In morte di un raccontatore

Dino Risi è morto. Non sto qui a fare un’esegesi dettagliata della sua filmografia: rischierei l’imprecisione, la pedanteria o, peggio ancora, la riesumazione di atti dovuti e mai concessi che non sopravviveranno al valore dell’opera nella sua totalità, come sempre accade quando ci si trova di fronte al lavoro di un artista completo e complesso. Ma cristallino nella sua semplicità: la vera la dote dei veri narratori. Risi è un regista che meriterebbe una materia a sé nei programmi scolastici dedicati alla storia degli ultimi cinquant’anni del nostro paese. Chi vuole approfondire, chi non l’ha ancora fatto, vada in una videoteca e compri tutto quello che porta il suo nome, senza fermarsi a “Il sorpasso” oppure a “Una vita difficile”, chiedendo notizie anche de “Il Gaucho”, magari, o di “Primo Amore” o, ancora, di “Straziami ma di baci saziami”. Insomma, faccia da sé, come è giusto che sia.
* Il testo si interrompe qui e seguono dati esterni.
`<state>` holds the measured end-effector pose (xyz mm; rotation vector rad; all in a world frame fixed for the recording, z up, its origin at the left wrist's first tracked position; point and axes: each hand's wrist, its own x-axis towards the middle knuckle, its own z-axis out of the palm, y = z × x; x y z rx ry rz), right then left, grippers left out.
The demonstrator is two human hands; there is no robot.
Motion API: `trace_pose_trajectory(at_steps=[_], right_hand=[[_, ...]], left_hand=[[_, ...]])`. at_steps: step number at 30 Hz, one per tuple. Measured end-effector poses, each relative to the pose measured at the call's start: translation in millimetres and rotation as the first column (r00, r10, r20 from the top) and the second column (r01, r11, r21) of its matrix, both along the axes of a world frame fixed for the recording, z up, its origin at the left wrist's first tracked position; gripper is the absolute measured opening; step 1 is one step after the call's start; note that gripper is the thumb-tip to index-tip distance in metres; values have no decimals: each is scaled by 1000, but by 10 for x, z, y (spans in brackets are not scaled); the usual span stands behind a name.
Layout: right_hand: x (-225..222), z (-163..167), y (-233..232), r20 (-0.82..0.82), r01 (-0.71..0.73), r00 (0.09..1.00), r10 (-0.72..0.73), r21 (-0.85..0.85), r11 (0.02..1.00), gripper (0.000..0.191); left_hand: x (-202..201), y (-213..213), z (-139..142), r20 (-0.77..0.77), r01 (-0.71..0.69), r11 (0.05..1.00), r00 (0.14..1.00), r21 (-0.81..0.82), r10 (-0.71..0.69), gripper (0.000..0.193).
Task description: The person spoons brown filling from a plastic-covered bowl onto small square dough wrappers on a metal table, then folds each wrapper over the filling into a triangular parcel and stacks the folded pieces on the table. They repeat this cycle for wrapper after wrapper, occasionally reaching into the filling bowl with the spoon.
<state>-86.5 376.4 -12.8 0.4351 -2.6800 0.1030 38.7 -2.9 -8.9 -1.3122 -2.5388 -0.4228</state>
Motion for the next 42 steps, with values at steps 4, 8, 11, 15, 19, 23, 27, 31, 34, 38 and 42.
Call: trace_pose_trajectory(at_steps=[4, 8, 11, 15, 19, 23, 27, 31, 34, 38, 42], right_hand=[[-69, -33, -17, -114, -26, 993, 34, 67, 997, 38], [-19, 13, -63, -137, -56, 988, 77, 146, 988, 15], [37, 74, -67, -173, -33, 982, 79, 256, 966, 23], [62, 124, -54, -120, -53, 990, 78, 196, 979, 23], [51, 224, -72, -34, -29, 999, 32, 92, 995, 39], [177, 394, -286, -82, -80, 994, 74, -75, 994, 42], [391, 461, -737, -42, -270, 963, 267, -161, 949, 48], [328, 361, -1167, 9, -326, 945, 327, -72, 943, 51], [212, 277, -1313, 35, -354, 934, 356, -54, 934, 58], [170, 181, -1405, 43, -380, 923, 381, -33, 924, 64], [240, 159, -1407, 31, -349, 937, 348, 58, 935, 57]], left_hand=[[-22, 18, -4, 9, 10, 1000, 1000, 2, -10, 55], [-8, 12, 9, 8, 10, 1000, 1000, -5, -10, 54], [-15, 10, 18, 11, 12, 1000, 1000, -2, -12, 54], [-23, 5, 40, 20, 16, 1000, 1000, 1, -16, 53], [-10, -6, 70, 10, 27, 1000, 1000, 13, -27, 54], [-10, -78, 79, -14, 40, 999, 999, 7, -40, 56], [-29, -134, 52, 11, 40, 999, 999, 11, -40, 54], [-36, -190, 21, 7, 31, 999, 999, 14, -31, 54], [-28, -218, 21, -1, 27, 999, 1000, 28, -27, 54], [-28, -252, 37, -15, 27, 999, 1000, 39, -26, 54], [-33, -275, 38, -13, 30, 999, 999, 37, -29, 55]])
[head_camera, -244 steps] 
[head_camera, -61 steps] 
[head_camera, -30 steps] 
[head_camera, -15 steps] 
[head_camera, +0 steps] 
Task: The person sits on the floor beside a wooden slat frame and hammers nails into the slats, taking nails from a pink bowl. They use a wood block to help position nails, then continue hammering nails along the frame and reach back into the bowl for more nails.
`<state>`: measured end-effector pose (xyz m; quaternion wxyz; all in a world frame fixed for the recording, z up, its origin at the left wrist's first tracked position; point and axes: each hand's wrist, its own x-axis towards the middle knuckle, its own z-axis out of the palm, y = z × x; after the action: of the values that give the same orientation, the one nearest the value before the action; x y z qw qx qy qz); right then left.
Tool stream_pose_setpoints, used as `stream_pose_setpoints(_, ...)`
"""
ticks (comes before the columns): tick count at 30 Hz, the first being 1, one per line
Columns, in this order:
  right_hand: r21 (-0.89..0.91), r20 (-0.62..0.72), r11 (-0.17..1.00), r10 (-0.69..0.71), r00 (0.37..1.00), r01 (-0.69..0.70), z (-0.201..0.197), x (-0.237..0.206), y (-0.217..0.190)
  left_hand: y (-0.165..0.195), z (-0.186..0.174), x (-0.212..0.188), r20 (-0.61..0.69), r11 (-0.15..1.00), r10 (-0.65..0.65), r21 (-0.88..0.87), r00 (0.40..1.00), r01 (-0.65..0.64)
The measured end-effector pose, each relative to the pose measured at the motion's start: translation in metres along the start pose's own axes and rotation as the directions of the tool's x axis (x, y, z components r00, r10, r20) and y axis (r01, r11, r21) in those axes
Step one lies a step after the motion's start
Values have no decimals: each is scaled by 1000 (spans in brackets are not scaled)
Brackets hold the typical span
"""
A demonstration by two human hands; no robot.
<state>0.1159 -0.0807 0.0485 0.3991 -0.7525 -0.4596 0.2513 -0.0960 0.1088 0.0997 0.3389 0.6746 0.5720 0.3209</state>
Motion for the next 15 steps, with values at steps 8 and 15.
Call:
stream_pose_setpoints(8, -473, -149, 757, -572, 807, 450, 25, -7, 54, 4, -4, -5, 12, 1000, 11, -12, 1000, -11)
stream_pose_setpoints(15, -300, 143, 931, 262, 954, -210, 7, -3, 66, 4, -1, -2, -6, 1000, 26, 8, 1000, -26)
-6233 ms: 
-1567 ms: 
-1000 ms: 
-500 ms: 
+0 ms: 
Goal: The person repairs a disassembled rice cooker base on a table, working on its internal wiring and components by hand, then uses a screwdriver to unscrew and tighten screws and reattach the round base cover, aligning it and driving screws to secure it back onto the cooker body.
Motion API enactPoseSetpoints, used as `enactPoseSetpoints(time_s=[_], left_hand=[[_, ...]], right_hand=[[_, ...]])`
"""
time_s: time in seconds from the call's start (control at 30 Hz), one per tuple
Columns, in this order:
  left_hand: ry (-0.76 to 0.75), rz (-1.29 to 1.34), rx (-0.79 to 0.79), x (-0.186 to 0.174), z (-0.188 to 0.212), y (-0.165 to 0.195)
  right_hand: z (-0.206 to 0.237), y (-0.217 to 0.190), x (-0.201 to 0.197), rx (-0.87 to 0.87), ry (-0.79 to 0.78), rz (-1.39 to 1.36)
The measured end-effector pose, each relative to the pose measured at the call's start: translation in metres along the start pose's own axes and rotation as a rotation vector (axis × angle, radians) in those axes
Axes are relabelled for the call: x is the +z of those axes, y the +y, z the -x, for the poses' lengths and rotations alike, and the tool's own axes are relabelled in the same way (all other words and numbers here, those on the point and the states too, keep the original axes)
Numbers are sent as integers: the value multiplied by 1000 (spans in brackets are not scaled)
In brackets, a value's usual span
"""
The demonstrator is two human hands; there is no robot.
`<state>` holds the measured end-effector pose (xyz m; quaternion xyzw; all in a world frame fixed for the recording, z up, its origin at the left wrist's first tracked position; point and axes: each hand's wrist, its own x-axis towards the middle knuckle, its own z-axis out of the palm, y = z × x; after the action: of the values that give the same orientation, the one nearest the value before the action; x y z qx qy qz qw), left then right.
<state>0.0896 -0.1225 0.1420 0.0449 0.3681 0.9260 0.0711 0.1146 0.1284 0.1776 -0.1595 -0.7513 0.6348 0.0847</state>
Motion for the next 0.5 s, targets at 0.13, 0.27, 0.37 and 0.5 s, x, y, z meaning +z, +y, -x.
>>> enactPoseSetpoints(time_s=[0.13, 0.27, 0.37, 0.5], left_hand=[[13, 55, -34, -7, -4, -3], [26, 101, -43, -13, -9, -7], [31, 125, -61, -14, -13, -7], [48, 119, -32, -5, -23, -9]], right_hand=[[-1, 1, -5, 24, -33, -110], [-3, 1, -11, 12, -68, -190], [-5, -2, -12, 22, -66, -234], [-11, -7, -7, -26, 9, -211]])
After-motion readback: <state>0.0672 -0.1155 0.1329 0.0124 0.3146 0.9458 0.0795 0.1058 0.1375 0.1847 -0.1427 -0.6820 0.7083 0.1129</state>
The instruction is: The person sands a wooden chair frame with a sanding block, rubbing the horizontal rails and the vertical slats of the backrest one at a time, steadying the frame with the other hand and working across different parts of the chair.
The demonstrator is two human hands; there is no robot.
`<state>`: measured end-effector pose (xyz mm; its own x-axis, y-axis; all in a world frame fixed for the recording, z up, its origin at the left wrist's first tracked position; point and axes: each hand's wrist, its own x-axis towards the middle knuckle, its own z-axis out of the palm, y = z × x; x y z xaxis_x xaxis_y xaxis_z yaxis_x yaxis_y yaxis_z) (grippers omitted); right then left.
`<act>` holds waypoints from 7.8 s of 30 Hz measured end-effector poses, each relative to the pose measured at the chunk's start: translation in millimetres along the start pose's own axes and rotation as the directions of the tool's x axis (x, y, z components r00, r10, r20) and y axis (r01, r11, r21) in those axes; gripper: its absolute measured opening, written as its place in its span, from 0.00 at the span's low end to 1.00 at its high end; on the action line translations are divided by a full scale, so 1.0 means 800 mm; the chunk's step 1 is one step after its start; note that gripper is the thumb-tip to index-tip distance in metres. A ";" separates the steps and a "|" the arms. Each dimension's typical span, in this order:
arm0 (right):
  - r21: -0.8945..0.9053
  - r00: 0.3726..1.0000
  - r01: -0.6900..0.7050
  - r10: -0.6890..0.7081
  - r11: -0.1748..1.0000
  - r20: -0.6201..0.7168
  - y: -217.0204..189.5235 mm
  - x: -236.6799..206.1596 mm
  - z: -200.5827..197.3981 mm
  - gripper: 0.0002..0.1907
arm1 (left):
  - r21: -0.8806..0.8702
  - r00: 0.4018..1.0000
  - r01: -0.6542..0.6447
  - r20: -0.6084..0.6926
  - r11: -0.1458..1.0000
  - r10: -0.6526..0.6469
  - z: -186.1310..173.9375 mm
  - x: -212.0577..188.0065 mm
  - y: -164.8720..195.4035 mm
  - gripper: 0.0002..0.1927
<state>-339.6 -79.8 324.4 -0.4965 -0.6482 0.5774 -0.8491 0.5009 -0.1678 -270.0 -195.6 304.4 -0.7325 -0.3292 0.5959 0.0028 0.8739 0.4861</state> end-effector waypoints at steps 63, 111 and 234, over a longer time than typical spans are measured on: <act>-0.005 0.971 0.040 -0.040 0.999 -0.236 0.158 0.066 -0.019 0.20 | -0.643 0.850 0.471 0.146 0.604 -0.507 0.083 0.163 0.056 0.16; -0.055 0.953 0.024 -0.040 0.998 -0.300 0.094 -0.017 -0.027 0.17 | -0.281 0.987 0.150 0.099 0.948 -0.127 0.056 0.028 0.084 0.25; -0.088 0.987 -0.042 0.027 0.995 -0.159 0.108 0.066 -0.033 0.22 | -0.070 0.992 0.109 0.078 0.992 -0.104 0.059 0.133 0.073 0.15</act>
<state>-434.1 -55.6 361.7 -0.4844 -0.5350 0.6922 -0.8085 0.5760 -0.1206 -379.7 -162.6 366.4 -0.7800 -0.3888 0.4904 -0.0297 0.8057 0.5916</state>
Io mi limito a dire che con la scomparsa di Risi si assottiglia l’ormai esigua lista di personaggi dei quali un’Italia anodina anche a sinistra – incline a toccarsi l’uccello con l’orlo della camicia, più attenta alle tessere di partito e agli intellettualismi che alla sincerità di un talento puro, scintillante – ha troppo a lungo rinunciato a essere orgogliosa. Parlo dei personaggi che sapevano raccontare come se respirassero. Parlo dei personaggi che provocano fastidi e pruriti con il loro complicatissimo candore. Parlo dei personaggi che è stato e sarà bello ascoltare anche nelle interviste, per sempre, perché da raccontare avevano tanto, e lo facevano in ogni occasione, senza perdere un grammo di stile, arguzia e sincerità. Parlo di personaggi che non facevano sconti a nessuno, e soprattutto a se stessi. Ecco come mi piace ricordare, da umile spettatore, il regista, il sottovalutato, lo sminuito Dino Risi: un grande raccontatore italiano. Prova ne sia che lo si è capito solo in articulo mortis.
Dino, a me e a moltissimi piacevi anche prima.